This tube could be the spot for a city on the moon
OREANDA-NEWS A large open lava tube in the Marius Hills region of the moon could protect astronauts from hazardous conditions on the surface.
No one has ever been on the moon longer than three days, largely because space suits alone can’t shield astronauts from its elements: extreme temperature variation, radiation, and meteorite impacts.
Unlike Earth, the moon has no atmosphere or magnetic field to protects its inhabitants, and scientists say the safest place to seek shelter is the inside of one of these tubes.
The Marius Hills Skylight, as observed by the Japanese SELENE/Kaguya research team. (Credit: NASA/Goddard/Arizona State University)
Lava tubes are naturally occurring channels formed when a lava flow develops a hard crust, which thickens and forms a roof above the still-flowing lava stream. Once the lava stops flowing, the tunnel sometimes drains, forming a hollow void.
“It’s important to know where and how big lunar lava tubes are if we’re ever going to construct a lunar base,” says Junichi Haruyama, a senior researcher at JAXA, Japan’s space agency.
“But knowing these things is also important for basic science. We might get new types of rock samples, heat flow data, and lunar quake observation data.”
JAXA analyzed radar data from the SELENE spacecraft to detect underlying lava tubes. Near an entrance to the tube called the Marius Hills Skylight, they found a distinctive echo pattern: a decrease in echo power followed by a large second echo peak, which they believe is evidence of a tube.
The two echoes correspond to radar reflections from the moon’s surface and the floor and ceiling of the open tube. The team found similar echo patterns at several locations around the hole, indicating there may be more than one.
SELENE’s radar system wasn’t designed to detect lava tubes—it was built to study the origins of the moon and its geologic evolution. For these reasons, it didn’t fly close enough to the moon’s surface to get extremely accurate information on what is (or isn’t) underneath.
When the JAXA team decided to use their data to try and find lava tubes, they consulted scientists from the GRAIL mission, a NASA effort to collect high-quality data on the moon’s gravitational field.
By surveying the areas where GRAIL had identified mass deficits, or less mass under the surface, they narrowed down the data they needed to analyze.
“They knew about the skylight in the Marius Hills, but they didn’t have any idea how far that underground cavity might have gone,” says Jay Melosh, a GRAIL co-investigator and professor of earth, atmospheric, and planetary sciences at Purdue University.
“Our group…used the gravity data over that area to infer that the opening was part of a larger system. By using this complimentary technique of radar, they were able to figure out how deep and high the cavities are.”
Lava tubes exist on Earth, but the ones on the moon are much larger.
For a lava tube to be detectable by gravity data, it needs to extend several kilometers in length and at least one kilometer in height and width—which means the lava tube near the Marius Hills is spacious enough to house one of the largest US cities—if the gravity results are correct.

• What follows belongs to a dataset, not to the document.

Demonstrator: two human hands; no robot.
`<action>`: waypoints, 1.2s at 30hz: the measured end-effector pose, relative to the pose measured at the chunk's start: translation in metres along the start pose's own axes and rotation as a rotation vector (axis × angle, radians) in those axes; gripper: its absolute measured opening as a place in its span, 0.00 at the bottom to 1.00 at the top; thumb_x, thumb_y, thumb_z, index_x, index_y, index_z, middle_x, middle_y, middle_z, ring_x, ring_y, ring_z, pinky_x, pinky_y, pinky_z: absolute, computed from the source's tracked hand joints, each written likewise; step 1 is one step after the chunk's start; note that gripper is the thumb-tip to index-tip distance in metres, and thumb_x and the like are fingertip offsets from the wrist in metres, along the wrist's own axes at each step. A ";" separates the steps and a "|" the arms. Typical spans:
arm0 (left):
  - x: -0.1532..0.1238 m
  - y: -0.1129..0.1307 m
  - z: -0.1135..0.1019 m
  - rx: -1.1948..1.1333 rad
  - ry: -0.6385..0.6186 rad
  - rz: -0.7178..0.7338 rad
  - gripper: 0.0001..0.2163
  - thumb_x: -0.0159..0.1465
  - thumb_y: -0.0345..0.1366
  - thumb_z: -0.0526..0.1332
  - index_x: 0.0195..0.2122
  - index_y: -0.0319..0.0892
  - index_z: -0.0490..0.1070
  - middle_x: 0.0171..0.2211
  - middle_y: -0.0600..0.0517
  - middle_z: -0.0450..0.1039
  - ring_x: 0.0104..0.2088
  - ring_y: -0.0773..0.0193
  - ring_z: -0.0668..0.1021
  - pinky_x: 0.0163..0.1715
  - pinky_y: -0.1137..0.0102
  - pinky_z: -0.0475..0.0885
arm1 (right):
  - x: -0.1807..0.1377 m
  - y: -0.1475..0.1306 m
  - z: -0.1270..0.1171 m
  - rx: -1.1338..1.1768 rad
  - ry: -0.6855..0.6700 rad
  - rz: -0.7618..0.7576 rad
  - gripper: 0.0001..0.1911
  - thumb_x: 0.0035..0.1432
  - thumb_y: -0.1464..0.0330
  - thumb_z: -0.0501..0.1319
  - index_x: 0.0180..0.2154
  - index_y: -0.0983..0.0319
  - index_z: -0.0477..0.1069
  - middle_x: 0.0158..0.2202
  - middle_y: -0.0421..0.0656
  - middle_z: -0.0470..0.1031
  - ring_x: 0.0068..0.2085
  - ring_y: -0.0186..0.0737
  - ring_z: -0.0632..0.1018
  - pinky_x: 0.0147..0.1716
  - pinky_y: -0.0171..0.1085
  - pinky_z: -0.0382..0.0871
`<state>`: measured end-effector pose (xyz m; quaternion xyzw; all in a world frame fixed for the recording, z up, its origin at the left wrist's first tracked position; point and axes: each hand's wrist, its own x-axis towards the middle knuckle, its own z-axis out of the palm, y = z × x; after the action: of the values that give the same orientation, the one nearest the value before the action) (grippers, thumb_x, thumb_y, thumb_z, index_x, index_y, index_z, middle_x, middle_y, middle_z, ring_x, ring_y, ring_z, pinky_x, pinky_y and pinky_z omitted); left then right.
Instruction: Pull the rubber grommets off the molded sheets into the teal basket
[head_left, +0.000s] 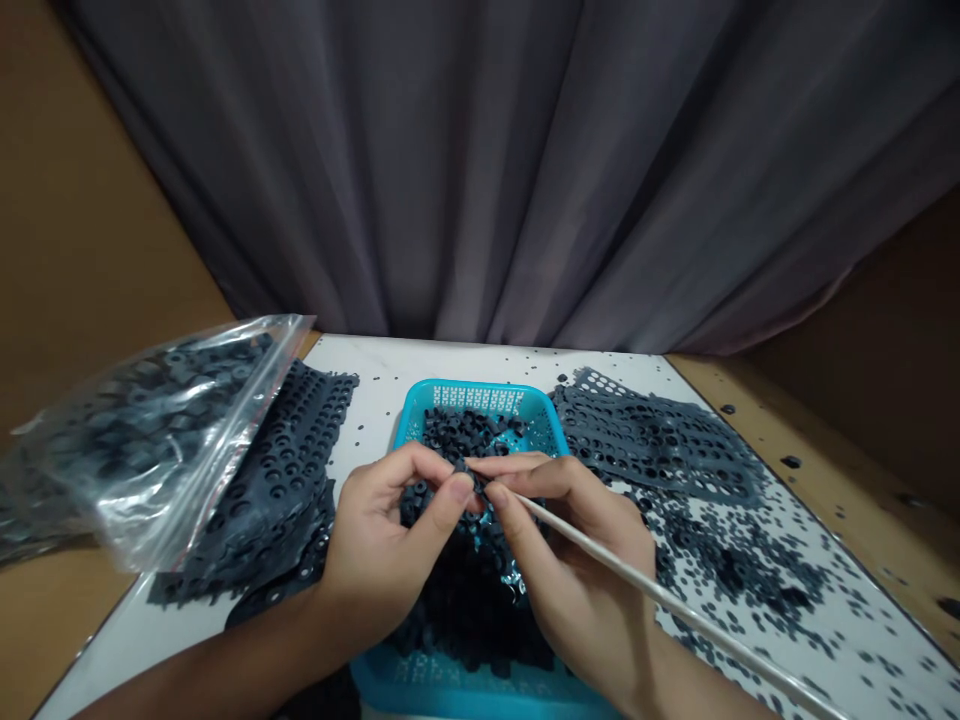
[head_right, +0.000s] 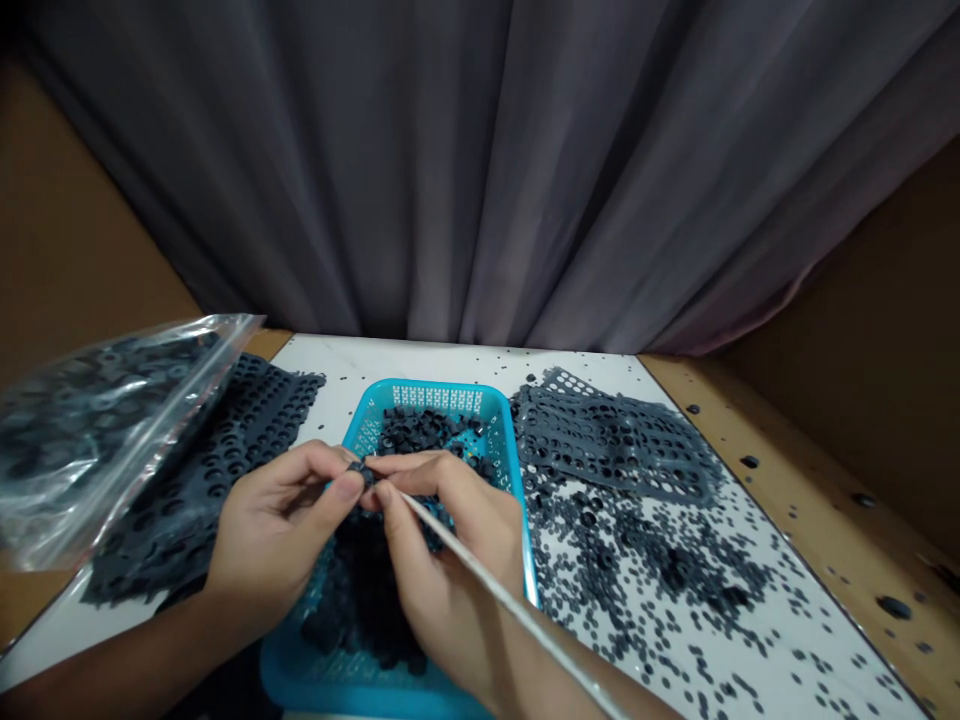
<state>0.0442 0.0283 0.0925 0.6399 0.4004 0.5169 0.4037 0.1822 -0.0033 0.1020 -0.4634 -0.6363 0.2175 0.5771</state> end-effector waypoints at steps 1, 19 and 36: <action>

Map shows water ‘nearly everywhere’ in moon soil
The existence of lava tubes on the moon has been the subject of speculation in the past, but this combination of radar and gravity data provides the clearest picture of what they look like and how big they are yet.
The information might be more useful than previously expected.
At the first meeting of the National Space Council in decades, Vice President Mike Pence announced that the Trump administration will redirect America’s focus in space to the moon—a fundamental change for NASA, which abandoned plans to send people to the moon in favor of Mars under President Obama.
“We will return NASA astronauts to the moon—not only to leave behind footprints and flags, but to build the foundation we need to send Americans to Mars and beyond,” he said.
The findings appear in Geophysical Research Letters.